# Anyone home at BSW??



## kneebiters (Sep 8, 2002)

I've been trying to reach the good folks at BSW for a few days now with no success. Perhaps they are scanning this board, so I'll give it a shot. 

I'm looking for some options for upgrading the stock sound system in a new 2012 F30 335i. I just took delivery of this car, and perhaps the only option I didn't select was the upgraded HK sound system. I already regret that decision, but there it is. I'd like to know what I can do after-market, but I don't want to disrupt any of the integration features (BMW Apps, Entertainment options on the Nav screen, HUD, etc.). The BSW doesn't have the F30 listed as a model as of yet, given how early we are in the production cycle, but I am hoping there are options.

Thanks - Sam


----------



## taibanl (Oct 3, 2010)

Www.musicarnw.com

You dd yourself a favor by not getting hk. Youre options are wider now


----------



## taibanl (Oct 3, 2010)

Also check out the stickies on e90post. More info there


----------



## tony925 (Feb 11, 2012)

So is BSW not a reliable source for speakers anymore? That's a shame as I finally made the decision to upgrade the speakers for my 535i and was considering BSW's based on the reviews.


----------



## taibanl (Oct 3, 2010)

They are fine. There are probably better options though. BSW BOLT IN and have the OEM connector attached out of the box but with an adapter ring and a easy to make pigtail you can do the same for many 4" speakers. Theres a great thread for aftermarket replacement speakers on e90post


----------



## [email protected] (Sep 5, 2006)

kneebiters said:


> I've been trying to reach the good folks at BSW for a few days now with no success. Perhaps they are scanning this board, so I'll give it a shot.
> 
> I'm looking for some options for upgrading the stock sound system in a new 2012 F30 335i. I just took delivery of this car, and perhaps the only option I didn't select was the upgraded HK sound system. I already regret that decision, but there it is. I'd like to know what I can do after-market, but I don't want to disrupt any of the integration features (BMW Apps, Entertainment options on the Nav screen, HUD, etc.). The BSW doesn't have the F30 listed as a model as of yet, given how early we are in the production cycle, but I am hoping there are options.
> 
> Thanks - Sam


Sam - Has just been a busy few months. There is only two of us on the phone but we had some delays in manufacturing which caused some extended backorders. This ignited the phones so we spent a lot of time working on stock plus customer service/sales/install assistance etc.

Definitely would love to help and we are currently working on the f10 and f30 platforms! Have you signed up for our newsletter? This will keep you most up to date!



tony925 said:


> So is BSW not a reliable source for speakers anymore? That's a shame as I finally made the decision to upgrade the speakers for my 535i and was considering BSW's based on the reviews.

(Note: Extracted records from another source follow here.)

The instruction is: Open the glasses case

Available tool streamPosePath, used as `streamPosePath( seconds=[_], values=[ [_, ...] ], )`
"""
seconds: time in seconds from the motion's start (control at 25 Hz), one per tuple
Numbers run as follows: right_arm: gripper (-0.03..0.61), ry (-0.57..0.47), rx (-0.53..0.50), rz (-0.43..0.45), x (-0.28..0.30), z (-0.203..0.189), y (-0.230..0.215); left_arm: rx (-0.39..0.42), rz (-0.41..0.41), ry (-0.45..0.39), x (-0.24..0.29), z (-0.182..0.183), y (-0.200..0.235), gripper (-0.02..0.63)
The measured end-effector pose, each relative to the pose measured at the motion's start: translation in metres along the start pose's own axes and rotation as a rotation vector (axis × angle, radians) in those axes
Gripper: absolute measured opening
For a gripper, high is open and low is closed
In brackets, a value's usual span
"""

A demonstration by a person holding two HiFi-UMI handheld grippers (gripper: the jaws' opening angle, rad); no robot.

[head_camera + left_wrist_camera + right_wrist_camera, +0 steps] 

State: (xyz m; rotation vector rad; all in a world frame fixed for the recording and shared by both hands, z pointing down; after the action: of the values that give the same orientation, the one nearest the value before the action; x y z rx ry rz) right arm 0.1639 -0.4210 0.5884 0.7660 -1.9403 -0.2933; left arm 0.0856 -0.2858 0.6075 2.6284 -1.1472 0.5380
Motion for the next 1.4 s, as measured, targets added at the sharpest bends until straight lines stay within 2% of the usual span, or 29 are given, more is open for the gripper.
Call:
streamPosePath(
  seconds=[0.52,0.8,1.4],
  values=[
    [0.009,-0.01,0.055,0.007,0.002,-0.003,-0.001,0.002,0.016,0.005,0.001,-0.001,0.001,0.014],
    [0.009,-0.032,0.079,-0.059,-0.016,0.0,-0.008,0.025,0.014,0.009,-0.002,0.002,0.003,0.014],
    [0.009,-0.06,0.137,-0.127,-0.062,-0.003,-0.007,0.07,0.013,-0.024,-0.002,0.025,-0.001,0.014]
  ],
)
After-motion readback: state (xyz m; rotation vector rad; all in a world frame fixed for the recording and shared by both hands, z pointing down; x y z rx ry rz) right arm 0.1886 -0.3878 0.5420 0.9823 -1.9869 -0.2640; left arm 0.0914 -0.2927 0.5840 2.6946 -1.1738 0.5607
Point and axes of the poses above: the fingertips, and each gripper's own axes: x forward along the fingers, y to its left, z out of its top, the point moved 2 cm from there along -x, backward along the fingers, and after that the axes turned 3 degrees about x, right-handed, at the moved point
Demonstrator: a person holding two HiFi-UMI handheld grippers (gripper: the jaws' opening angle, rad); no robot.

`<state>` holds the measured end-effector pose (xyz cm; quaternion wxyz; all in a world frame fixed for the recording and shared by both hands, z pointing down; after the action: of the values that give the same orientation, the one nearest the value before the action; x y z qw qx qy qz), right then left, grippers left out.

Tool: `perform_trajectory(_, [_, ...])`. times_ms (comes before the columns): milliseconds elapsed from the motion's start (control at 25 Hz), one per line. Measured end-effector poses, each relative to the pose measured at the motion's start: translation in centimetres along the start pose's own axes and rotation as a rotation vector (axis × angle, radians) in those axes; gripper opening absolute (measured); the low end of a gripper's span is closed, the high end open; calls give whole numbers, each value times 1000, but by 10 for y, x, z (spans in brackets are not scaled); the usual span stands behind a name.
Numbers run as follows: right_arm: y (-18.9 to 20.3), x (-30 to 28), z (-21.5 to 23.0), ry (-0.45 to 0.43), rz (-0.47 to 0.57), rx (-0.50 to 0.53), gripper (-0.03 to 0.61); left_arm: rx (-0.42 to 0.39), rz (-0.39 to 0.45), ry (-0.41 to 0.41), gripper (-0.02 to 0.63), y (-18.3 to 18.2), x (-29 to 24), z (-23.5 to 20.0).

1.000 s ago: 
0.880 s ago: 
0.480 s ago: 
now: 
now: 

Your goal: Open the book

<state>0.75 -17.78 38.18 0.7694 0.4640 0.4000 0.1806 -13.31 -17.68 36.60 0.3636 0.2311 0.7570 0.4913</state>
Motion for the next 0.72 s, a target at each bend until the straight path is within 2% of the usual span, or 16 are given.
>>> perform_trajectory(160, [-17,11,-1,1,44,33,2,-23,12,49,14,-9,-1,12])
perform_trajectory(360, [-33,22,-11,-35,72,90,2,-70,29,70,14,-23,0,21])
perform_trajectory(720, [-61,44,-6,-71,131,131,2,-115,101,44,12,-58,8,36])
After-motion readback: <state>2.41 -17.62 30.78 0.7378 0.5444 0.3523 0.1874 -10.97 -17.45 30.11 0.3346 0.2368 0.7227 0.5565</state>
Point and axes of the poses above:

We can definitely help! Let me know if you have any specific questions. Roundel reviews our E60 upgrade when we released it. Sound wonderful and excellent choice of vehicles. Love the 535i!



taibanl said:


> They are fine. There are probably better options though. BSW BOLT IN and have the OEM connector attached out of the box but with an adapter ring and a easy to make pigtail you can do the same for many 4" speakers. Theres a great thread for aftermarket replacement speakers on e90post


There is always a 'better option' as music is subjective. Just like one person loves Adele the next person wants to listen to rock or metal. The same goes for the actual listening experience. We use natural materials to provide a rich, smooth and natural sound with our upgrades. Many comment "This is what my system should have sounded like stock". We believe that is true for the price paid for many of the BMWs.

As you said we do also offer a drop in solution. No cutting, splicing, adapters or wiring. You can make any fit but many owners do not have the time to source, build or fabricate brackets and make a generic set(not saying generic in a bad one but an off the shelf component set) fit properly.

We also have released our DirectFit component sets as well:

http://www.bavariansoundwerks.com/category/401/0/BMW-Component-Sets


----------



## tony925 (Feb 11, 2012)

[email protected] said:


> Sam - Has just been a busy few months. There is only two of us on the phone but we had some delays in manufacturing which caused some extended backorders. This ignited the phones so we spent a lot of time working on stock plus customer service/sales/install assistance etc.
> 
> We can definitely help! Let me know if you have any specific questions. Roundel reviews our E60 upgrade when we released it. Sound wonderful and excellent choice of vehicles. Love the 535i!
> 
> *Halston, so are you still having any backorder issues, specifically with the stage 1 kit? This is what I'm interested in for my e60.*


----------